Maybe it is the combination of all those reasons that makes Zammour vulnerable to smartphones. Maybe it is an entirely different one.

Whatever it might be, I’m not staffed to draw the result. In the end, I’m not here to extract the knowledge in the function of an anthropologist. I’m only here because of a flyer.

What I feel, however, is that the effects of the smartphone movement in Zammour might have results that my Federici reading circle would mourn for.

Whatever my friends’ values of love as an act of resistance to capitalism, or a consumption-denying everyday life are, in essence, they are still theories. Theories that are struggling to become reality. Despite the phone, in Zammour, communal life has been and is still practised in a different way. Labour is integrated and done in the community. When weaving on the traditional Nool, the huge weaving instrument whose frame and strings fills a room with their size. While weaving the woman is not alone, other women join in with sorting olives, caring for children, and repairing clothing. Collecting the olives, as Aymen explains, is only fun when friends and family come together. For that harvesting is more than an annoying repetitive work but also a communal act of sharing tea and stories. The capitalist individualistic work atmosphere and hyper-individualism, ruling contemporary Europe, as Siliva Federici argued, seem still to have to harden their grip on this town.
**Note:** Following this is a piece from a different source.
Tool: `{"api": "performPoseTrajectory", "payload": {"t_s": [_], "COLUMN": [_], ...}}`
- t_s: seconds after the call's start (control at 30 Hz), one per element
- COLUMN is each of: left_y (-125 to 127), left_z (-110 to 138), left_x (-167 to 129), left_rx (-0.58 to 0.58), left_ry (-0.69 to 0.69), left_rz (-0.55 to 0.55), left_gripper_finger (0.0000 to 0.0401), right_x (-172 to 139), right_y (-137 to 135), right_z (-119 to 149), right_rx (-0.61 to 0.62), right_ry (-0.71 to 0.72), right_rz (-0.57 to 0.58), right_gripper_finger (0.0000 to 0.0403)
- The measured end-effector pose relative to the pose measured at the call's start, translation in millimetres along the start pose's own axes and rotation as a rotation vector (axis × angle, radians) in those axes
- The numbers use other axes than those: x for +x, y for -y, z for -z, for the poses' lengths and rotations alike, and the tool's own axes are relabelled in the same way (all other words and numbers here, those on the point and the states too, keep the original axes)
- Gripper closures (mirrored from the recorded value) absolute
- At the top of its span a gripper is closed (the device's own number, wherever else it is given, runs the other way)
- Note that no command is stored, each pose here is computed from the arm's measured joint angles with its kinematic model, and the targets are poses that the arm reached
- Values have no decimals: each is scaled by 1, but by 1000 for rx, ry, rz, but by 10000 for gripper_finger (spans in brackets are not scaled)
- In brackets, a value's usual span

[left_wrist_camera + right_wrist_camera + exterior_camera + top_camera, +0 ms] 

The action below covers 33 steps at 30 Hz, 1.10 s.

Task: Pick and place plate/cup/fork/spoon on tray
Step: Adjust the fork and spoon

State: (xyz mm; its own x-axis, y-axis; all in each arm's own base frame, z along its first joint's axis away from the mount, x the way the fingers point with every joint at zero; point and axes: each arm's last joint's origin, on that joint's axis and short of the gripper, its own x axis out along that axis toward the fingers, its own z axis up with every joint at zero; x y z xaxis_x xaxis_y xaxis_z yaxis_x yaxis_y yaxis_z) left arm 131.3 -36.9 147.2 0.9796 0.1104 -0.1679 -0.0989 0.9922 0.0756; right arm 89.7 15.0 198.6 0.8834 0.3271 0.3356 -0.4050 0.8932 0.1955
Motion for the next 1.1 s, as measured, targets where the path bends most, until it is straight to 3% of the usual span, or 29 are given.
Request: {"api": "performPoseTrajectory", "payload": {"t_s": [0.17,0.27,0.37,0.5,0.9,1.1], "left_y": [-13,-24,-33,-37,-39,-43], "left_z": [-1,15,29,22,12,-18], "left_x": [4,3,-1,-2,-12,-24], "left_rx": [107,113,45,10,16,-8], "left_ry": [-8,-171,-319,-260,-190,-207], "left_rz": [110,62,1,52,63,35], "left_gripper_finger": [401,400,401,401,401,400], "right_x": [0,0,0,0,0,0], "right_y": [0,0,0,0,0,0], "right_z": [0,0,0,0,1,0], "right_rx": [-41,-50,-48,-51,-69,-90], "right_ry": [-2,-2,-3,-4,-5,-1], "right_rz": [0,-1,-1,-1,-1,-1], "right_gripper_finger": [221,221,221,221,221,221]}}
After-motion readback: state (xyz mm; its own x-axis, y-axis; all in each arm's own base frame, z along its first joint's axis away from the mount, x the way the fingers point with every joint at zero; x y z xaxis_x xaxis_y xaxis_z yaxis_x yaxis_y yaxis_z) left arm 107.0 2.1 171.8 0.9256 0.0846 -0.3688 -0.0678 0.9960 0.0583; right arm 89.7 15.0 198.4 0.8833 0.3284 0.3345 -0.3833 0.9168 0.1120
Might the phone be another of its disciples to disrupt the old ways of relating to each other?

But maybe awareness about the drawbacks of social media and the phone is also washed up through the open door the internet presents. All the knowledge in the world is at the doorstep of Zammour. It only has to defy the algorithm.

So, might it be women after all, the women who are holding onto traditional ways of relating, of sharing labour when taking care of each other’s children, when cooking for each other and while working in the community, sharing emotions? Might after all women be one avenue to resist this social restructuring of the phone?  


[1] McDaniel, Brandon T., and Sarah M. Coyne. “‘Technoference’: The Interference of Technology in Couple Relationships and Implications for Women’s Personal and Relational Well-Being.” Psychology of popular media culture 5, no. 1 (2016): 88.